Paweł Zatorski miał w piątek ręce pełne roboty
Emocje w Krakowie jeszcze się jednak nie skończyły. W przypadku zwycięstwa w drugim spotkaniu weekendu Polska może przeskoczyć w tabeli ekipę Johna Sperawa. - Skoro już się tyle męczyliśmy, to czemu nie mielibyśmy zagrać w sobotę o wygraną? Bardzo chcielibyśmy zająć to pierwsze miejsce w grupie - podkreślił nasz rozmówca. - Jeszcze mamy do rozegrania jeden mecz. Dopiero potem będzie zastanawiać się, co dalej - dodał, pytany o oczekiwania względem turnieju finałowego.
Mecze w Krakowie to pierwsza od dawna okazja dla Biało-Czerwonych do gry przed własną publicznością. Trzy poprzednie weekendy reprezentanci Polski spędzili odpowiednio w: Stanach Zjednoczonych, Rosji i Iranie, gdzie nie zawsze w sprzyjających okolicznościach walczyli o kolejne cenne punkty Ligi Światowej. Najmocniej dały im się we znaki warunki, w jakich grali w miniony weekend.

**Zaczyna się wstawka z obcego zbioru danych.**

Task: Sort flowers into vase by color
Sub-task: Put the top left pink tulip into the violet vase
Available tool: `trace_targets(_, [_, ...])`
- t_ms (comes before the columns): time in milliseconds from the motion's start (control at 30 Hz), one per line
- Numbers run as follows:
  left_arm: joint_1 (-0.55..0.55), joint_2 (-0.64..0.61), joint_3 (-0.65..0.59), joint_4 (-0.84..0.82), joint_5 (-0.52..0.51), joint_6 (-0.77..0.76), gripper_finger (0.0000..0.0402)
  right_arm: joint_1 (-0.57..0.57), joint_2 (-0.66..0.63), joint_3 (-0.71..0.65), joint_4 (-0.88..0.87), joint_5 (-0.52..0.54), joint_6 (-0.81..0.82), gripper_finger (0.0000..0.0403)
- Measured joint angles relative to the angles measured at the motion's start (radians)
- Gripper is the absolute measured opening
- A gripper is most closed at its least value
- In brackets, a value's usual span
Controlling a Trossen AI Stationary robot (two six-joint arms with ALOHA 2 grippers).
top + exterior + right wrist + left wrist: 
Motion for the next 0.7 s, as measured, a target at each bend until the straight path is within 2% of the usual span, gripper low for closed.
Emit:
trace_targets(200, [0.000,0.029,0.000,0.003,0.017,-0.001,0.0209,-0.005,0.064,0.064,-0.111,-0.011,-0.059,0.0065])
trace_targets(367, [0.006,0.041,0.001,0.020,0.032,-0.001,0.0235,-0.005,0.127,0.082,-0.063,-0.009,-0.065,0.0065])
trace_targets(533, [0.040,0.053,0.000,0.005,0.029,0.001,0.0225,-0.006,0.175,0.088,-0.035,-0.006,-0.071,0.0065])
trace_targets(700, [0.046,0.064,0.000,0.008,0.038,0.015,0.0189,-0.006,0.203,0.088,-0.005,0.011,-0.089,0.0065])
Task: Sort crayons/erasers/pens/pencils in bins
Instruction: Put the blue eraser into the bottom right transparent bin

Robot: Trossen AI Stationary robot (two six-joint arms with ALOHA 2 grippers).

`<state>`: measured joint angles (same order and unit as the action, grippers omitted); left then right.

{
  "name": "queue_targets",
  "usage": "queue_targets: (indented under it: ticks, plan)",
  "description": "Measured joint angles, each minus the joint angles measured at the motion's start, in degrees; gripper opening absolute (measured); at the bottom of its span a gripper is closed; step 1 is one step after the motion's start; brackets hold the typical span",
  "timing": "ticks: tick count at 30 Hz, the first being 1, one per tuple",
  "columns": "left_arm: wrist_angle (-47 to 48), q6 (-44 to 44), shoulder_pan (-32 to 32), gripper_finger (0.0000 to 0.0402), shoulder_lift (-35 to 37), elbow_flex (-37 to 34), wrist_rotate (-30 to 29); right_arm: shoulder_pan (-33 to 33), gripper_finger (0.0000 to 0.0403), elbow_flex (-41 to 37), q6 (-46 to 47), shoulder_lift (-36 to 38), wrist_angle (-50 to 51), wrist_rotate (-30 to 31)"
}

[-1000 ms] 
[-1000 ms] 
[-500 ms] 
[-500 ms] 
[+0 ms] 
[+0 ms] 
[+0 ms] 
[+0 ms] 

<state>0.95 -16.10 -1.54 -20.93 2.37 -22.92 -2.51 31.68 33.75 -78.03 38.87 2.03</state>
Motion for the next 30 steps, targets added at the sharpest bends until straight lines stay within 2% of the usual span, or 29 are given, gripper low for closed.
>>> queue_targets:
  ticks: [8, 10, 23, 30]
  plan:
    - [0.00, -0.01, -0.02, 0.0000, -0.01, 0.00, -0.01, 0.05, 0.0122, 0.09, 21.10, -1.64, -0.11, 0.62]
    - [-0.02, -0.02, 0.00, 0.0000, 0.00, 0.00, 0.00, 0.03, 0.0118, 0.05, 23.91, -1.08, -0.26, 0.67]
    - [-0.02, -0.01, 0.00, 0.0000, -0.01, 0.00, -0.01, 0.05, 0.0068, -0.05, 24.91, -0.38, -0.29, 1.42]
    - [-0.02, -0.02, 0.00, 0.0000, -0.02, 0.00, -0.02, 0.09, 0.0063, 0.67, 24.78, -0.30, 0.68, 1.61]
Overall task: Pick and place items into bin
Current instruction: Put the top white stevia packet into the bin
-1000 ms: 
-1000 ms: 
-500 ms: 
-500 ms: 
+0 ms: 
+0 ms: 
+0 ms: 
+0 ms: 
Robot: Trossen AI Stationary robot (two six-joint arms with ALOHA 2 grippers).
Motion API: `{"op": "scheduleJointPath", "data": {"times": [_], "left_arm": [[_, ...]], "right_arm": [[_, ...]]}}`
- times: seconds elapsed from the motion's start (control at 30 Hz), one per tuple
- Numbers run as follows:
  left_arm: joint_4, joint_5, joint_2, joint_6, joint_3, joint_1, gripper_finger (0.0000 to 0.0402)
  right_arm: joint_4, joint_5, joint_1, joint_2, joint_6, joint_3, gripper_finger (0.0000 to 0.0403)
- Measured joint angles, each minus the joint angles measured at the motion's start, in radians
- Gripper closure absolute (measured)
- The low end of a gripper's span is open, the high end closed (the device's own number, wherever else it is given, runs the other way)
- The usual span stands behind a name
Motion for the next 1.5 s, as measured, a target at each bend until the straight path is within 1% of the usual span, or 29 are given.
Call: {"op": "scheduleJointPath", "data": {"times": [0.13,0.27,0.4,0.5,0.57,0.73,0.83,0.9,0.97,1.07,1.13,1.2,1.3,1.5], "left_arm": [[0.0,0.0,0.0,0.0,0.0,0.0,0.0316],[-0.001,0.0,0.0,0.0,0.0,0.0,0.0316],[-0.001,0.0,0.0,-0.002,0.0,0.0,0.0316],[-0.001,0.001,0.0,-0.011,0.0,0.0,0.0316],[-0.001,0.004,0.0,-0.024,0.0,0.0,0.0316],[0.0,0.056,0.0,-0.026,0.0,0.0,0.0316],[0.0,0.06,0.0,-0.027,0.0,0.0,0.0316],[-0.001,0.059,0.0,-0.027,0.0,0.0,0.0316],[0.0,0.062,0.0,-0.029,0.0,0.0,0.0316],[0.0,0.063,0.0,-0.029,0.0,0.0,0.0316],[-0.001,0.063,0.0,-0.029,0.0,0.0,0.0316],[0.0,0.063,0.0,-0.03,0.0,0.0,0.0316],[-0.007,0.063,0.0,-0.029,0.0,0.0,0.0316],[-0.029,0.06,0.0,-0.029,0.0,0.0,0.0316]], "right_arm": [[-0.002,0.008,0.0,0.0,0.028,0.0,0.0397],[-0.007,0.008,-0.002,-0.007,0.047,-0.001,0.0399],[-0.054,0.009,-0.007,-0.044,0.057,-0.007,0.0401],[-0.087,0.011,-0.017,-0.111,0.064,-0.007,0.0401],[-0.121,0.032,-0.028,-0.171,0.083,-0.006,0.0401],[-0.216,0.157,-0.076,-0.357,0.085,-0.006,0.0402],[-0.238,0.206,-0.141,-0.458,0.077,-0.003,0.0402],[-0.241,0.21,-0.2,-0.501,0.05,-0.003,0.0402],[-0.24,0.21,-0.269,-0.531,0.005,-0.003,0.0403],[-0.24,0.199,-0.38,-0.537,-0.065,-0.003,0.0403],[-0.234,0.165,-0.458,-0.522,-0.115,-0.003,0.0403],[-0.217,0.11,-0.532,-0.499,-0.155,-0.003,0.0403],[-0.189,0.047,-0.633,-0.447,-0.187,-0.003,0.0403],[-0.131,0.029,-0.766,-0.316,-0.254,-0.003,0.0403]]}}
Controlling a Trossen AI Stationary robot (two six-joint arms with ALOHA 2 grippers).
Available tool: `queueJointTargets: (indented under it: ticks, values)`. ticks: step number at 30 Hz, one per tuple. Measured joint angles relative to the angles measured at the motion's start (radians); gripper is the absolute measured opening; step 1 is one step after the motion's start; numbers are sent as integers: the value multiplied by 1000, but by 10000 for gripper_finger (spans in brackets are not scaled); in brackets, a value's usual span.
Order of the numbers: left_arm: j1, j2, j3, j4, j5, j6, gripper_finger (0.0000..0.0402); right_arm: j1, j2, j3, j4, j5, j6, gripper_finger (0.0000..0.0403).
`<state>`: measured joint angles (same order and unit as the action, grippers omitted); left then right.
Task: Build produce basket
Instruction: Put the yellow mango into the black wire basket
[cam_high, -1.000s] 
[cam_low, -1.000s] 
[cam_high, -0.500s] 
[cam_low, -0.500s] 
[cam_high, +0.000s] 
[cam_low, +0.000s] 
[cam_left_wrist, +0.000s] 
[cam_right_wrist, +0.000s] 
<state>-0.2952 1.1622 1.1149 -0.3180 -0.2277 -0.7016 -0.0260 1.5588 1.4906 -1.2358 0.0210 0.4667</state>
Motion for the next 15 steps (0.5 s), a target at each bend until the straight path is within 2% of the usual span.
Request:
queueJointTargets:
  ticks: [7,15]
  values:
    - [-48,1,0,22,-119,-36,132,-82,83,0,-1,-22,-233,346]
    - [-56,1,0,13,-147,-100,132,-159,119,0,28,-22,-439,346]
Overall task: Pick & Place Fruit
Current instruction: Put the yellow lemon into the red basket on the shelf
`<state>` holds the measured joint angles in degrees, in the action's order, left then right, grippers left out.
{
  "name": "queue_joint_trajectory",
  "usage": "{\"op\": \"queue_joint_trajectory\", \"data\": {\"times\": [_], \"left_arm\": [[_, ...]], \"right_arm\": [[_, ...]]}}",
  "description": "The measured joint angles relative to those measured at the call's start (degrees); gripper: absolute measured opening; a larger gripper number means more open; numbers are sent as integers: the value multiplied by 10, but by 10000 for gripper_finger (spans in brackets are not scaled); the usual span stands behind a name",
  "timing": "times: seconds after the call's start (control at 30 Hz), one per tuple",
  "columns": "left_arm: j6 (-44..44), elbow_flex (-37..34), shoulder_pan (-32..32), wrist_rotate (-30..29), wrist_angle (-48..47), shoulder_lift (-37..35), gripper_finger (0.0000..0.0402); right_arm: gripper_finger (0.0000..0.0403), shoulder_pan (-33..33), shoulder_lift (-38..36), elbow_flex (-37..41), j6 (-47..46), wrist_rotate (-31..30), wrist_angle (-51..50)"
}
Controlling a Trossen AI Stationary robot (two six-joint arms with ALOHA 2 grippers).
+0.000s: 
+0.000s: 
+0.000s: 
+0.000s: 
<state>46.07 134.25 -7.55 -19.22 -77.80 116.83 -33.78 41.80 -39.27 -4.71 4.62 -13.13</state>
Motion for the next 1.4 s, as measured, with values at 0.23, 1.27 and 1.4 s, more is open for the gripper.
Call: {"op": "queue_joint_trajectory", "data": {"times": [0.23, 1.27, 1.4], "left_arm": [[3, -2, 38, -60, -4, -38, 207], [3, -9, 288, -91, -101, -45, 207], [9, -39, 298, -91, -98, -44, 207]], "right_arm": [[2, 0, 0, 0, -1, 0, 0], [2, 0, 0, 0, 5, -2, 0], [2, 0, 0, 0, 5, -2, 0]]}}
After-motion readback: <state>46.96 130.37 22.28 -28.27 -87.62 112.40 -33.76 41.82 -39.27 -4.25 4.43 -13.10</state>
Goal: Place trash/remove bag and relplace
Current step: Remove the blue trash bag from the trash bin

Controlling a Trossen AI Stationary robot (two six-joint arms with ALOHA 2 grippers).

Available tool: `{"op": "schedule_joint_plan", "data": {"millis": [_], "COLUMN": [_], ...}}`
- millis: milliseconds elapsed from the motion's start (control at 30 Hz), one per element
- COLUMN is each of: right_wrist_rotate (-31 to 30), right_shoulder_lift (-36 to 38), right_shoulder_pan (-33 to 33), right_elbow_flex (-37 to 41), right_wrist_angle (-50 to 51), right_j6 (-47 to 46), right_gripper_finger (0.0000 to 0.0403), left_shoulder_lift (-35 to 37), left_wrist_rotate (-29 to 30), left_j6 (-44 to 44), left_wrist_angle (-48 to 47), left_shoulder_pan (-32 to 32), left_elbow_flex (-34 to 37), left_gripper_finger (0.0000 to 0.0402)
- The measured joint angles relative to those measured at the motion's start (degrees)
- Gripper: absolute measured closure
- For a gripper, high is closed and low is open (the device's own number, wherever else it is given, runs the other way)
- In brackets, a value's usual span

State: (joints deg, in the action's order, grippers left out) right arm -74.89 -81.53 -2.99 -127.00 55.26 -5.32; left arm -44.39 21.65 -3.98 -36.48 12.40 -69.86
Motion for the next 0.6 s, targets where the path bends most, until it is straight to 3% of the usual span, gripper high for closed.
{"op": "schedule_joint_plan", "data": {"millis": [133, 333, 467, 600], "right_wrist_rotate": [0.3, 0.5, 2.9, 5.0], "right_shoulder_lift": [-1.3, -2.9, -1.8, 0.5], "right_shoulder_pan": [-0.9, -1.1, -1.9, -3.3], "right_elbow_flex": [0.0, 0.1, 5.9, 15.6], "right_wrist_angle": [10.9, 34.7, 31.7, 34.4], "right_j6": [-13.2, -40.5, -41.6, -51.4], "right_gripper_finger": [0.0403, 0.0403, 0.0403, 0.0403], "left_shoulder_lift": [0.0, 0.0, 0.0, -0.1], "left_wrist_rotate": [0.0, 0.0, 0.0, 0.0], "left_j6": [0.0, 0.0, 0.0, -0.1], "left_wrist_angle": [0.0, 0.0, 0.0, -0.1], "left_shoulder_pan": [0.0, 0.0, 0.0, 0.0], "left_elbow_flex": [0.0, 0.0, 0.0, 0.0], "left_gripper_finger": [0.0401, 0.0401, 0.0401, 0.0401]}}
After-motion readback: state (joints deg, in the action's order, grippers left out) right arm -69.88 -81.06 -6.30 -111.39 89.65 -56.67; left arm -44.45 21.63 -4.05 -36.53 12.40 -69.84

- Na pewno dużo przyjemniej gra się tu, w Polsce, niż chociażby w Iranie ostatnio. Ten doping jest zupełnie inny. Uszy nas po tym meczu, co prawda, nie bolą, bo to, co działo się w Teheranie, było nieprawdopodobne i nie życzę tego nikomu, ale w piątek było naprawdę strasznie fajnie, za co bardzo dziękujemy naszym kibicom - zaznaczył Zatorski.